18 janvier 2001

Laval obtient 14 Chaires de recherche du Canada


L'Université profite du premier concours de ce programme pour préparer l'avenir en misant sur ses forces actuelles

Quatorze chercheurs de l'Université comptent au nombre des candidats retenus au terme du premier concours du Programme de chaires de recherche du Canada. Dix de ces chercheurs ont obtenu des chaires dites de niveau 1, dotées d'un budget annuel de 200 000 $, valables pour une durée de sept ans et renouvelables au moins une fois. Elles sont attribuées à des chercheurs d'expérience reconnus comme chefs de file mondiaux dans leur domaine. Les titulaires en sont: Jean Bousquet (Sciences du bois et de la forêt), See Leang Chin (Physique), Bernard Fortin (Économique), Clermont Gauthier (Études sur l'enseignement et l'apprentissage), Clément Gosselin (Génie mécanique), Mario Leclerc (Chimie) Benoît Montreuil (Opérations et systèmes de décision), Jacques Simard (Anatomie et physiologie), Marc-André Sirard (Sciences animales) et Michel Tremblay (Biologie médicale).

Quatre autres chercheurs ont obtenu des chaires de niveau 2, attribuées à des chercheurs que leurs pairs jugent susceptibles de devenir des chefs de file dans leur domaine. Elles sont dotées d'un budget annuel de 100 000 $, valables pour cinq ans et renouvelables une fois. Les titulaires en sont Louis Bernatchez (Biologie), Lucie Germain (Chirurgie), Benoît Lamarche (Sciences des aliments et de nutrition) et Serge Rivest (Anatomie et physiologie).
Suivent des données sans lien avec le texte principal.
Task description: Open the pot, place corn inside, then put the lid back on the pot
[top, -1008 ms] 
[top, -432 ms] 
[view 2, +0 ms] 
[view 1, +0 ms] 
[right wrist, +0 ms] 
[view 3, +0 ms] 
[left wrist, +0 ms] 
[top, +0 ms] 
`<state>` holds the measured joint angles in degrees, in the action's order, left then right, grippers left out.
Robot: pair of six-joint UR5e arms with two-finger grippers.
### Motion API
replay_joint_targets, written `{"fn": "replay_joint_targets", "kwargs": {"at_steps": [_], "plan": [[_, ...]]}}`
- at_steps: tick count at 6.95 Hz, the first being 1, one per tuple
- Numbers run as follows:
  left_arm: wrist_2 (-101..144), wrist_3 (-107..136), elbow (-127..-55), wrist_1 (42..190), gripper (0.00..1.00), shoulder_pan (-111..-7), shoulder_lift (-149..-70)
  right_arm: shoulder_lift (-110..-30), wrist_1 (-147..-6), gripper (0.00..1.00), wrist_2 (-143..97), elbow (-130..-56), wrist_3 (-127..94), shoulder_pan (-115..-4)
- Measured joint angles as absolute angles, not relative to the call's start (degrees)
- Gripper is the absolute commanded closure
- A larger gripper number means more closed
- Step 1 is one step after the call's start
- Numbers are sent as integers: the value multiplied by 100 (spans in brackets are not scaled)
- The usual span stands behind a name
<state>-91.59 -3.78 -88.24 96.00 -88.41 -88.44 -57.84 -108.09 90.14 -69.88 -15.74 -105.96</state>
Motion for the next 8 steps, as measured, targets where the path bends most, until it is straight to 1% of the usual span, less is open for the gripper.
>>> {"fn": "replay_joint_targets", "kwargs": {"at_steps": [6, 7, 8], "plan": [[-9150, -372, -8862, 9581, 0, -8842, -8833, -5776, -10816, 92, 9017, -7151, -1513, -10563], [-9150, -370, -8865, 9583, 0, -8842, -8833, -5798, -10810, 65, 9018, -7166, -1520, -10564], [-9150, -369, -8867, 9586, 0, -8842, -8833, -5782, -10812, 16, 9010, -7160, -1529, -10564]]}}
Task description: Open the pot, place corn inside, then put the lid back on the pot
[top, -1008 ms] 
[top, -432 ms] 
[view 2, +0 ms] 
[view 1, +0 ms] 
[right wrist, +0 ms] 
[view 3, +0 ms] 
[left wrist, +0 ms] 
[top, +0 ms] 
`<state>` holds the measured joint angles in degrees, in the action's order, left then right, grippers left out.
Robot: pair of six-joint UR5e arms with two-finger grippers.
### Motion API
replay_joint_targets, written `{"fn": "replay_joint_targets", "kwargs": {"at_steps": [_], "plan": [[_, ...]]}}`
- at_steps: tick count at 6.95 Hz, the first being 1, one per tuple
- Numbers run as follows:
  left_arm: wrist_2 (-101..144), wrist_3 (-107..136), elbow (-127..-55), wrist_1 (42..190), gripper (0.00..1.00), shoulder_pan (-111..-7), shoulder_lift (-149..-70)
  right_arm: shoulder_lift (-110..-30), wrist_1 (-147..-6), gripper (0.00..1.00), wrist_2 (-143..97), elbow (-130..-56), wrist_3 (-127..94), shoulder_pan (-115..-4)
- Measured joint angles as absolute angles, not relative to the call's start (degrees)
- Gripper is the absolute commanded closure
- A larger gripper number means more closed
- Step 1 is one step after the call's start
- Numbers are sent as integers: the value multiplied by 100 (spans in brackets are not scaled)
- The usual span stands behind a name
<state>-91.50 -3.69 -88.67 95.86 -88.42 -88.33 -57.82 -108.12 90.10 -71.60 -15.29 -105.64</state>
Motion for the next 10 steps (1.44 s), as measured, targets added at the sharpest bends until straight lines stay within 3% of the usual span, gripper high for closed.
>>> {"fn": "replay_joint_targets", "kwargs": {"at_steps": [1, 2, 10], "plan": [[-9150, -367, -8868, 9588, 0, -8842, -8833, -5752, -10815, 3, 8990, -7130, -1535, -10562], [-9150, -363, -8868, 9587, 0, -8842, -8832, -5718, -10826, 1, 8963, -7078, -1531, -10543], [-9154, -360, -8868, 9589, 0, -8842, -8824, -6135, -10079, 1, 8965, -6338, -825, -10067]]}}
Le budget de chaque chaire couvre le salaire du titulaire et les dépenses reliées au fonctionnement de la chaire. De plus, chaque chercheur recevra une subvention d'environ 125 000 $ provenant de la Fondation canadienne pour l'innovation (FCI). Le ministère de l'Éducation du Québec (MEQ) appariera l'investissement de la FCI et un autre 20 % sera ajouté par des partenaires. Le résultat est que chaque titulaire de chaire disposera d'une subvention moyenne d'environ 312 000 $ pour l'achat d'équipement et de matériel.

2000 chaires
Les résultats du premier concours de ce programme, dont la création avait soulevé l'ire du gouvernement québécois qui y voyait un empiètement sur un champ de compétences provinciales, ont été dévoilés par le Premier ministre Jean Chrétien lui-même, le 15 décembre. Au total, 195 chaires ont été créées dans tout le réseau universitaire canadien.
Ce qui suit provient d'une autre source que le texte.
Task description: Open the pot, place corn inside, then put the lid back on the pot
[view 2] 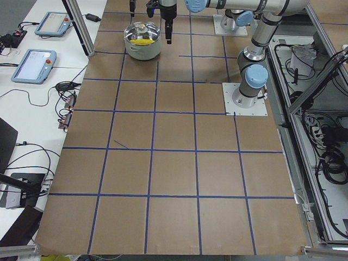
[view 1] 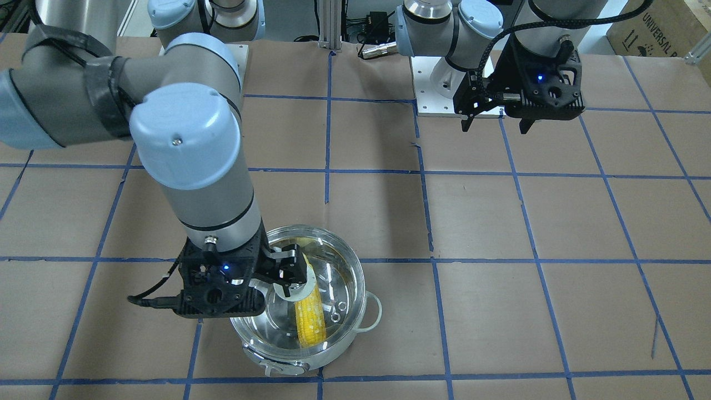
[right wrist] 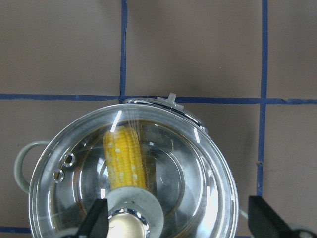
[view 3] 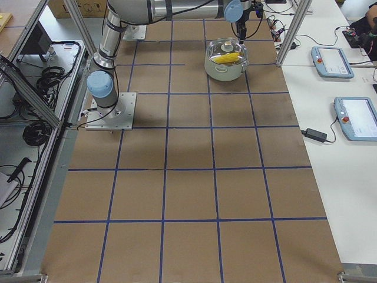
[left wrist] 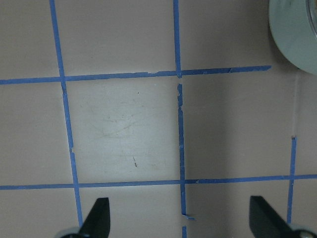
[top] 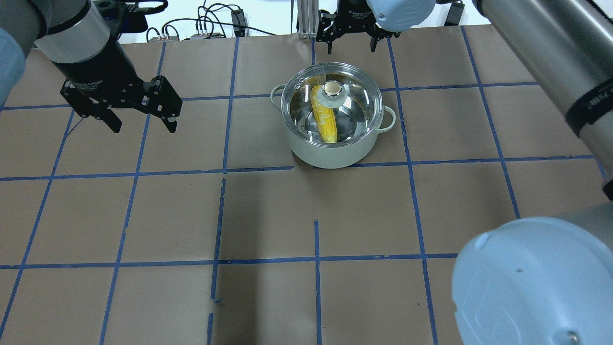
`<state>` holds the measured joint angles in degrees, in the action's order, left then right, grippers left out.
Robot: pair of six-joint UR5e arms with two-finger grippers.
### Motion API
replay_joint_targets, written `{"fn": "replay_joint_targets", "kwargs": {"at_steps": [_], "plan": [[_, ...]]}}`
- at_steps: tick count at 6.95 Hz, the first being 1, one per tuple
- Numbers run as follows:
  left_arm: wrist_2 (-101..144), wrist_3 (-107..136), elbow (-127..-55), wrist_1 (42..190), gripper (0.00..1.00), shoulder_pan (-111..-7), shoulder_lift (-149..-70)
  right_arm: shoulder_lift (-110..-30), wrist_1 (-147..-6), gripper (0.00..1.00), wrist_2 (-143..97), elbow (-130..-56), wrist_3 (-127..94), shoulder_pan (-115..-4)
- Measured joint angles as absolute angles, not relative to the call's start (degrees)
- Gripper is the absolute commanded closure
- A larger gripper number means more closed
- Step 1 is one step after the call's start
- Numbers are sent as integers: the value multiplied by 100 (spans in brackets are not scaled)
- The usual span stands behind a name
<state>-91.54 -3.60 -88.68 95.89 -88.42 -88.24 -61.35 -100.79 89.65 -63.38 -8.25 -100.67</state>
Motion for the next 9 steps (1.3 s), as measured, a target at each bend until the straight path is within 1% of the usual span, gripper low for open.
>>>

Le fédéral investit 900 millions de dollars dans ce programme qui vise à aider les universités canadiennes à attirer et à conserver les meilleurs chercheurs. D'ici 2005, 2 000 de ces chaires seront ainsi créées; 45 % d'entre elles seront en sciences naturelles et génie, 35 % en santé et 20 % en sciences sociales et sciences humaines. Leur répartition entre universités est établie au prorata des montants de subventions obtenues par chaque établissement aux concours des trois grands organismes subventionnaires fédéraux (CRM, CRSNG, CRSH). L'Université devrait ainsi obtenir 96 chaires fédérales. Lorsqu'elles seront toutes effectives, elles apporteront annuellement la somme de 14,4 millions de dollars à l'Université. À cela s'ajouteront des fonds totalisant 30 millions de dollars (non récurrents) du programme FCI/MEQ/partenaires.

Préparer l'avenir
L'objectif de rapatriement des cerveaux aura connu un succès mitigé lors de ce premier concours puisque seulement 15 des 195 postes attribués ont été comblés par des chercheurs qui oeuvraient à l'étranger. À l'Université, les 14 candidats retenus étaient déjà tous associés à une unité ou à un centre de recherche de l'établissement. "Nous avons choisi, dans un premier temps, d'utiliser le programme pour retenir nos meilleurs joueurs, dont certains étaient courtisés par d'autres universités, explique Luc Trahan du Vice-rectorat à la recherche. Lors des prochains concours, les facultés vont accroître leurs efforts pour recruter des candidats à l'étranger. Nous tenterons également d'atteindre la parité entre les chaires pour chercheurs établis et celles pour jeunes chercheurs."

La masse salariale qui sera libérée grâce aux fonds du programme de chaires fédérales sera retournée aux facultés. "Nous encourageons les unités à utiliser ces fonds pour recruter de jeunes chercheurs qui travailleront dans des domaines similaires à ceux des titulaires de chaires, souligne Luc Trahan. L'objectif est de créer une masse critique de chercheurs dans nos domaines d'excellence." La plus grande partie des 96 chaires prévues à l'Université seront réparties au prorata des fonds fédéraux obtenus par chaque faculté. Une autre fraction des chaires servira à encourager l'interdisciplinarité entre les unités.